Directly below her window was a cobbled courtyard which housed a large iron pump handle and a small mountain of buckets balanced haphazardly on top of each other. Other than that, the courtyard was bare. Her bedchamber must face over the kitchens then, in the rear of the house and well away from prying eyes in the lane. The drop from her window to the courtyard was significant enough to cause injury, she estimated, yet not quite high enough to result in death. There was trellis alongside her window, covered in the gnarled old branches of a wisteria left quite barren by the winter. If she had to, she could lower herself from it carefully and make a dash for the woods.
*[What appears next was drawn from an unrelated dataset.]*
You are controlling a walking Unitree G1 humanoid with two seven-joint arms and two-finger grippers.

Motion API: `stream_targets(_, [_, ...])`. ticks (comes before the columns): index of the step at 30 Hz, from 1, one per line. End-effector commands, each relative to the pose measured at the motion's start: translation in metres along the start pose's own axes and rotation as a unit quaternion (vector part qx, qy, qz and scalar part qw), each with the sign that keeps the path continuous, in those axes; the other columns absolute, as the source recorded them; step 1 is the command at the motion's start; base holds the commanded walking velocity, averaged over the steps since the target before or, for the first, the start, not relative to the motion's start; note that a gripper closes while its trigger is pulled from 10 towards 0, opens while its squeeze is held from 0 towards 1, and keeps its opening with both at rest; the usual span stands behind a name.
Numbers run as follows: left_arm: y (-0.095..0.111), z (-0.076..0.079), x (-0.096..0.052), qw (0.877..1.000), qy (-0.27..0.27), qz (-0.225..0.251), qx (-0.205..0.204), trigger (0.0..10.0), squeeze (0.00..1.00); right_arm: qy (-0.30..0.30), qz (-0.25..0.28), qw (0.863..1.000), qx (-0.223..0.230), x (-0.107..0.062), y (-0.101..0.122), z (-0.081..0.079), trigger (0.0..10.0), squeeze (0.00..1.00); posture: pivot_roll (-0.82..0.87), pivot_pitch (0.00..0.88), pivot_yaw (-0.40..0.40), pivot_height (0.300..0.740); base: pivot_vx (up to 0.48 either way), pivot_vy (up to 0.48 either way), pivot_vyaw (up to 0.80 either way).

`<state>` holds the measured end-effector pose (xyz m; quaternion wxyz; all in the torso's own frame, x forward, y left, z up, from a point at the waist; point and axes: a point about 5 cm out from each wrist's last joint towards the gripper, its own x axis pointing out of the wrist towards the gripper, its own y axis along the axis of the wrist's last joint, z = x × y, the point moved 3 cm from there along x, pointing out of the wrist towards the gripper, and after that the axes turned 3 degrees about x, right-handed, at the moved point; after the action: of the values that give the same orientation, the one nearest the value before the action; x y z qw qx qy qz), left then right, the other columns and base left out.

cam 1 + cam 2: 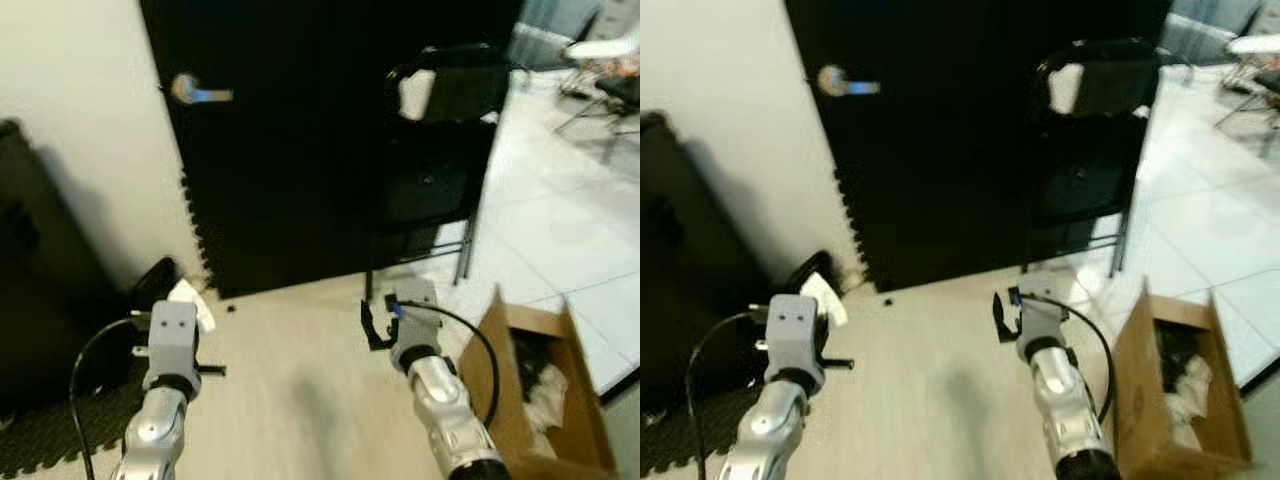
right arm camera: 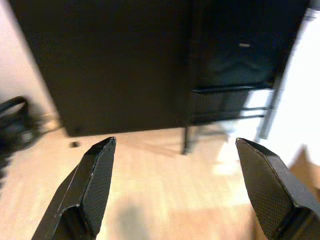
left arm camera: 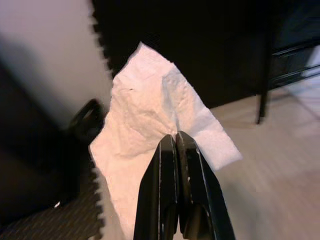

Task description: Clean up the room

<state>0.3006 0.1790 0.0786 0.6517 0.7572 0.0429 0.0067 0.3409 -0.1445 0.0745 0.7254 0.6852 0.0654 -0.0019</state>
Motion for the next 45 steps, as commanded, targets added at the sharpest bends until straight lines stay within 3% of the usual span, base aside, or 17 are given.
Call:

Satisfied the outside was safe, Letty turned and began to hobble towards her bedchamber door to investigate the layout of the house when the door opened and Jack Warriner strode in.
Then stopped dead.
She wa
s wearing his shirt. That should not have come as a surprise because his brother had dressed her in his shirt when they had transferred her unconscious body to Jack’s bedchamber because the only other one in any habitable state had mould creeping over the damp, cracked walls. Except the sight of her standing there in it was simply staggering. She had legs. Lovely, shapely female legs which were bare to mid-thigh where the tail of the shirt hung. And the most wonderful golden hair Jack had ever seen. A tumble of corkscrew ringlets fell past her shoulders, the short curls around her face framing it like a halo. His words dried in his throat and his eyebrows shot up as he stared at the beautiful creature right in front of him.
Emerald-green eyes stared back at him in surprise before she crouched and her arms covered her thighs. ‘Would you mind turning around, please!’ she squeaked and his wits returned.
‘Yes, of course! Sorry!’ Jack spun on his heels and faced the door, grateful for the opportunity to catch his breath and simply breathe.
There was a woman in his bedchamber.
Because after seeing her legs there was no way he could continue to think of her as a patient. There had not been an actual woman in Markham Manor since his mother had died a decade ago and he could barely remember the last time he had seen a woman’s bare legs. May? Last spring, in Lincoln? Although at the time he had not really taken much notice of the tavern maid’s legs because he had had to travel home before dark and he was more concerned with other parts of the woman. Perhaps he should have, because surely one pair of legs was much like the next? What was it about these particular legs he suddenly found so alluring?
He heard her scramble back towards the bed and the rustle of the covers as she made herself decent. ‘You can turn around now Mr... Jack.’
Somehow, seeing her sitting up in his bed, all tousled and proper, made it worse and he felt the falls of his breeches tighten uncomfortably. She looked as tempting as a baker’s window and, by God, he was desperate to taste her. But he had no time to spare to consider such unexpected yearnings, definitely not for a woman in his care and definitely not when he sensed impending danger.